Think about a sport or activity that you really love to do. It could be gardening, golf, or hiking. Personally, I love to run. Now think back to a time when you couldn’t do that “thing” or couldn’t do it as well. When you can’t do what you love, it’s sad! This happened to me not that long ago, and I felt pretty defeated.
A Runner Who Couldn’t Run
I often write about running because I love it so much, and you may have noticed that I’m a marathoner. Imposter-syndrome didn’t let me believe I was a marathoner for awhile, as I’ve “only” run three official marathons. But I trained and raced well, and I’m proud of the title these days. I also volunteer as a run leader at The Sole Experience Running Company, and lead four training groups a year: two half-marathon and two trail-time groups. So in fact, I’m in half-marathon shape twice a year!
Sometimes I’ll run the events, but in the past few years I was feeling unmotivated (thanks, Covid), and sustained a few injuries that disrupted my running. These weren’t “oops, I fell down” type injuries, but an even worse kind. One was an “oops, I stopped being consistent with my strength training, so I got weaker, developed imbalances, and manifested a repetitive-use injury” from running. Then there was the “oops, I stopped doing Pilates consistently, so my calf and foot got super-tight and I could barely walk” injury. Good times.
When you can’t do what you love, it’s sad. I know I felt that way when I couldn’t run the way I wanted to. These setbacks took time to heal, and it forced me back to getting consistent with my weight and strength training. The latter is a good thing, and it reminded me to keep doing what I know works for me.

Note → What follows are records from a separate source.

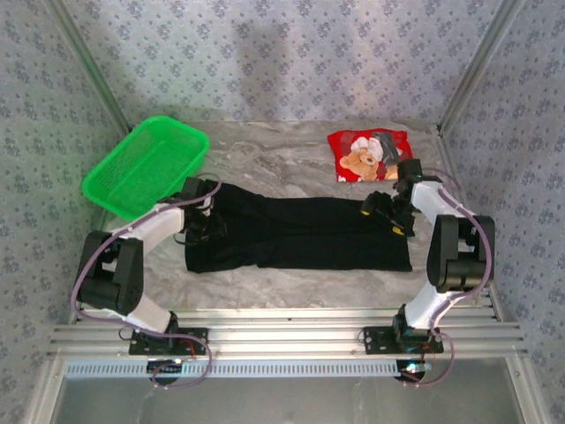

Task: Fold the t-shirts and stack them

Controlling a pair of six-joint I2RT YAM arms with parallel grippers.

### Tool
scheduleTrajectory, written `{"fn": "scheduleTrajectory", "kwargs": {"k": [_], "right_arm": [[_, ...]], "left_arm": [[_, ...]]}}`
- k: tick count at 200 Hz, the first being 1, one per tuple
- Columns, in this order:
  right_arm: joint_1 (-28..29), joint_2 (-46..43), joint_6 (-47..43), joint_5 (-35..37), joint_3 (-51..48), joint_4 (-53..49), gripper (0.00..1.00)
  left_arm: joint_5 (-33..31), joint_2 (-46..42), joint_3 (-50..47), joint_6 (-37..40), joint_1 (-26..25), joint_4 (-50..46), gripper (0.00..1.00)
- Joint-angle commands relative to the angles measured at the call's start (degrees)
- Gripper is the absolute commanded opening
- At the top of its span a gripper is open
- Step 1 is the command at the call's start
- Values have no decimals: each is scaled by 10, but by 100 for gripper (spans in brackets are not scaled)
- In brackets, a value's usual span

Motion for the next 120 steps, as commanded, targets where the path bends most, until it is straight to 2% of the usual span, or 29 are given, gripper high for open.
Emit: {"fn": "scheduleTrajectory", "kwargs": {"k": [1,33,62,120], "right_arm": [[-2,-10,10,-21,29,28,100],[15,34,6,-10,51,24,100],[20,47,26,3,21,61,100],[24,39,46,104,-31,24,99]], "left_arm": [[21,-15,33,-13,-3,7,37],[21,43,69,-68,-7,-15,37],[-26,120,115,-105,-8,-53,36],[-114,234,189,-94,7,-126,35]]}}
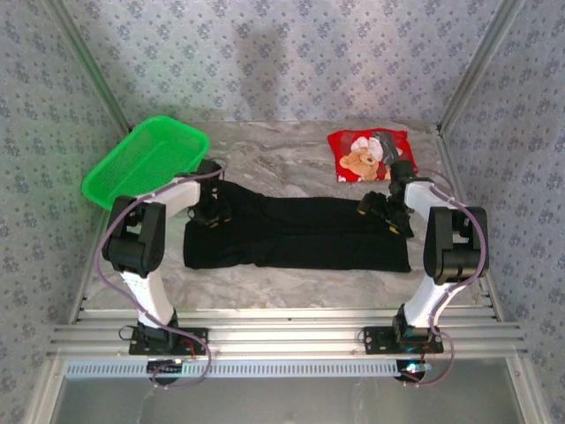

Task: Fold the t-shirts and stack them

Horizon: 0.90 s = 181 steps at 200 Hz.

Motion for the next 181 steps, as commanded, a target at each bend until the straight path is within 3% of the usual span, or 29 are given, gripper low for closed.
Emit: {"fn": "scheduleTrajectory", "kwargs": {"k": [1,51,90,124,159,181], "right_arm": [[3,-6,18,69,-20,-35,99],[3,-40,44,102,-56,-43,99],[34,-105,12,37,-48,11,100],[101,-123,-8,-118,3,35,99],[206,-32,34,-292,73,61,91],[273,41,52,-346,139,57,80]], "left_arm": [[-64,42,9,1,12,-54,35],[-70,33,26,48,8,-37,43],[-10,-71,15,43,-13,-27,52],[18,-134,-23,-7,-21,-53,53],[40,-151,-89,-35,-17,-19,51],[52,-152,-137,-60,4,16,43]]}}
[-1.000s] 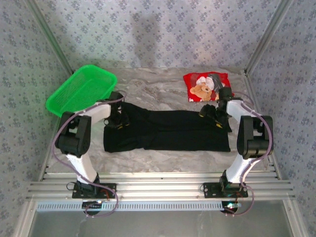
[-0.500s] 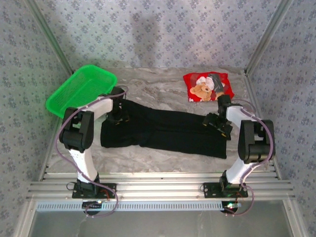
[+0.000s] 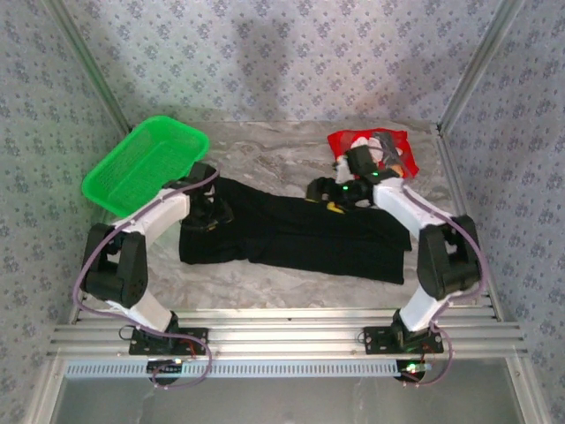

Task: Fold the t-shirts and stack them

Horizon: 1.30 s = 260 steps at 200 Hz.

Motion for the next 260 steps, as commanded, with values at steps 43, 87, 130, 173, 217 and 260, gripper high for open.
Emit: {"fn": "scheduleTrajectory", "kwargs": {"k": [43,87,130,173,217,260], "right_arm": [[121,139,50,-157,87,-11,63],[151,179,67,-174,100,-23,59],[168,217,70,-173,114,-32,55],[181,235,75,-168,120,-36,55],[184,255,80,-159,132,-23,56],[182,269,93,-155,144,-7,43]], "left_arm": [[35,11,-81,-38,32,56,33],[17,5,-123,-15,35,58,23],[18,5,-146,-7,37,68,22],[20,5,-160,-1,38,75,21],[24,4,-167,5,38,80,21],[22,2,-174,8,39,82,20]]}}
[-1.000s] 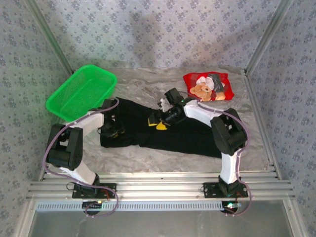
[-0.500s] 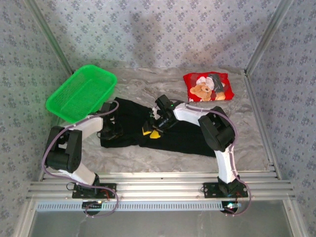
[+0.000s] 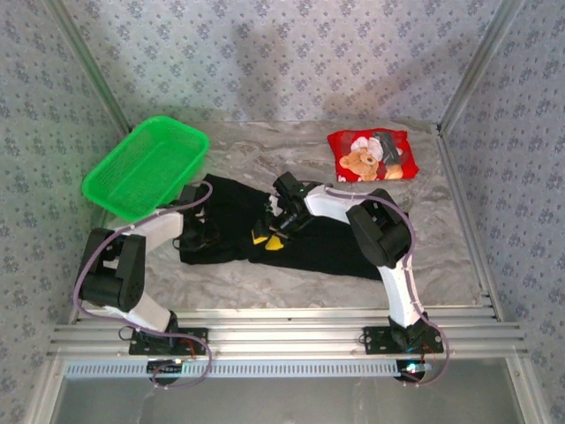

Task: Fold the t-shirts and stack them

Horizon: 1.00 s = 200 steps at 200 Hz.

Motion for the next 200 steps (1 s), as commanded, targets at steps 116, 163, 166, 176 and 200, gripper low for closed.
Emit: {"fn": "scheduleTrajectory", "kwargs": {"k": [116,163,166,176,200], "right_arm": [[-21,-18,-69,11,-17,-129,2],[-21,7,-82,28,-7,-160,8],[-21,8,-83,31,-5,-162,11],[-21,8,-87,33,-2,-166,25],[-24,-12,-91,30,1,-161,41]], "left_arm": [[-46,19,-20,19,25,-60,19],[-87,23,-2,20,26,-84,19],[-87,22,-1,22,26,-85,20],[-74,19,4,30,27,-81,23],[-31,-15,15,23,21,-49,38]]}}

It Feels Good to Feel Good
When you’re good at something, it feels good to go out and do them with friends and others who love it, too. As a runner, not running is the worst! I know many runners that will run through the pain and then end up taking months (or years) off to recover. I’ve learned my lesson, and I know that I perform my best (and hurt a LOT less) when I’m consistent with Pilates and strength training. When I do both I’m stronger, more flexible, mobile, and get fewer injuries. I feel amazing when I run and when I do all the other things I love.
Fitting It All In
I want you to keep doing your favourite things without having to stop because of an injury or having to work out seven days a week. In fact, you shouldn’t work out every day; rest days are essential, too.
My most successful runs happened when I weight trained two or three days a week and did Pilates regularly. The weight training was only forty-five minutes to an hour at a time, and the Pilates varied. Sometimes I’d only do demonstrations while I taught classes, or would do fifteen minutes before bed. Other days I’d attend an hour-long class or follow an online class. I am back to doing Pilates most days because it’s gentle and makes me feel good; especially after a long run on the weekend!
Your ideal mix of Pilates and strength training may look different, depending on what activities you already do in your life and other factors. To find the balance that works for you, why not swap one of your usual runs or workouts with Pilates or weight training? Working out at home is another simple way to fit more fitness into your day. Try the Sweat with Melissa App for workouts on demand, or join me in the Studio for more personalized support.
I’ve got you covered!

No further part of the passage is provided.